The Great Depression was a dark time in American history – and with our country’s current economic crisis, many Americans can’t help but make comparisons.

Paul Volcker, one of President Obama’s top economic advisers and former chairman of the Federal Reserve, said that the global economy appears to be falling apart more rapidly than that of the 1930s.

And that’s terrifying – but we can’t let fear win.

As a nation, we have stared scarier, and much uglier, things in the face. And we’ve triumphed.

This essay isn’t about the Great Depression – that’s history. However, history has a habit of repeating itself, and it will repeat itself unless our government does something about it.

With the national unemployment rate at 7.6 percent and a debt of $10.8 trillion, it is the very least to say that our present economic situation is less than desirable, especially here in California.

Our once-Golden State is now a hotbed of joblessness, with an unemployment rate of 9.3 percent – significantly higher than the national average.

Up until Friday, California didn’t have a budget, and the $42 billion deficit was becoming too heavy for Californians to bear. More than 10,000 state employees had been laid off, and 10,000 more would have been let go if the long-overdue budget hadn’t been signed when it finally was.

While the lack of a budget was detrimental to the education system, the new $130 billion financial plan will cut an estimated $7.4 billion from schools and community colleges, as well as another $3.7 billion the next fiscal year.

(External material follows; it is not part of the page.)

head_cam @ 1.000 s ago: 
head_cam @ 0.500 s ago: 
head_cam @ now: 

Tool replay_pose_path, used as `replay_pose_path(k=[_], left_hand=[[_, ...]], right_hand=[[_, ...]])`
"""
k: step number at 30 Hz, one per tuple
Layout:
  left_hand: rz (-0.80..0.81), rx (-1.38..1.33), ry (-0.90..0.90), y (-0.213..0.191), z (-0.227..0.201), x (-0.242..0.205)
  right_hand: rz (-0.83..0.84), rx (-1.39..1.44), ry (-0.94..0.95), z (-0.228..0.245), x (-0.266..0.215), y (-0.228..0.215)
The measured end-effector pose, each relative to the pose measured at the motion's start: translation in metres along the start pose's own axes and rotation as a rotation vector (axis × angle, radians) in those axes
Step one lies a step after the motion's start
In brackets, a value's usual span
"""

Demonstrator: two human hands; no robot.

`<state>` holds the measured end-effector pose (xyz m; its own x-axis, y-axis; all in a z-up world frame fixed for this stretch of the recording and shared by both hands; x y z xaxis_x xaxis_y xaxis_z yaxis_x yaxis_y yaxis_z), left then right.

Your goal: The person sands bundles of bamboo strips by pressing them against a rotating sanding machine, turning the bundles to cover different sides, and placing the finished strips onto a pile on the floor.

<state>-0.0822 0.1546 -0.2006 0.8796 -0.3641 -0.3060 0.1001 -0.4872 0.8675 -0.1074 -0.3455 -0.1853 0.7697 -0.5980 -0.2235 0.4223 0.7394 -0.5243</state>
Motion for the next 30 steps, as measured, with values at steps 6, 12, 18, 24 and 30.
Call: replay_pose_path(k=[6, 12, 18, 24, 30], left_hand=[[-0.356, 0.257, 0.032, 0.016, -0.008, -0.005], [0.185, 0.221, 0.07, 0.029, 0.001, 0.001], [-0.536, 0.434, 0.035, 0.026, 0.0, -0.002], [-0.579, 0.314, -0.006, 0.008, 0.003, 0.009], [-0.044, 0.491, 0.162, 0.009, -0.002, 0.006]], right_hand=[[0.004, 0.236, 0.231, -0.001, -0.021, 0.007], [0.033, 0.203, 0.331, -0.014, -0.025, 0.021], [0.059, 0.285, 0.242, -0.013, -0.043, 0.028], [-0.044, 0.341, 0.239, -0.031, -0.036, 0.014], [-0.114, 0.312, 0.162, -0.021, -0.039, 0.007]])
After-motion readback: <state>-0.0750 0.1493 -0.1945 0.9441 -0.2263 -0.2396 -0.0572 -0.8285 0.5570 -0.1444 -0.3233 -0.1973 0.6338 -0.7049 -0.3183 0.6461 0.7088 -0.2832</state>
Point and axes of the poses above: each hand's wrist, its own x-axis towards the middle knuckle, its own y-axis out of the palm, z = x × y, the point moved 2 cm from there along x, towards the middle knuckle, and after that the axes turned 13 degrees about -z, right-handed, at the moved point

This means many schools will resort to cutting programs, classes, faculty and staff, and increasing class sizes and the cost per unit, just to stay afloat.

On Feb. 17, President Obama signed a $787 billion stimulus bill, aimed to dig the country out of recession.

From the $53 billion that will go to education, Glendale Unified School District will receive an estimated $13.5 million, which really isn’t as great as it sounds – due to the $20.4 million state budget cut to the district – it just softens the $7 million blow.

“The college will lose $500,000 to cuts this year, as well as a delayed $5 million payment,” said Ron Nakasone, interim executive vice president of administrative services. “Next year, GCC will be losing $3.7 million.”

While our immediate future looks grim, students should keep their eyes on what lies ahead.

The stimulus bill gave birth to the American Opportunity tax credit, which is set to establish a partially refundable tuition credit of $2,500 per student, which will not only make higher education attainable to an estimated 4 million students, but will make community colleges practically free.

By next year, the Pell Grant scholarship will increase by $500 per eligible student, benefiting an estimated 7 million students.

Not only will the bill create 3.5 million jobs over the next two years, including an estimated 396,000 jobs in California alone, but it will create more work-study opportunities for college students – which will not only help the students financially, but will play out in pumping money back into the market.

President Obama’s administration appears to be hard at work, creating transparency between the country and the Recovery Act’s efforts to end this recession.

Recovery.gov was launched immediately after the president signed the act, allowing citizens to watch their “money at work,” as the Web site states.

We are on the road to recovery, and like President Obama said, “The road to recovery will not be straight and true.” As a nation, we will encounter more obstacles on the path as we strive to become a more perfect union. And in the end, we will triumph and this recession will remain an event in the past.

In the words of FDR, “This great nation will endure as it has endured, will revive and will prosper.”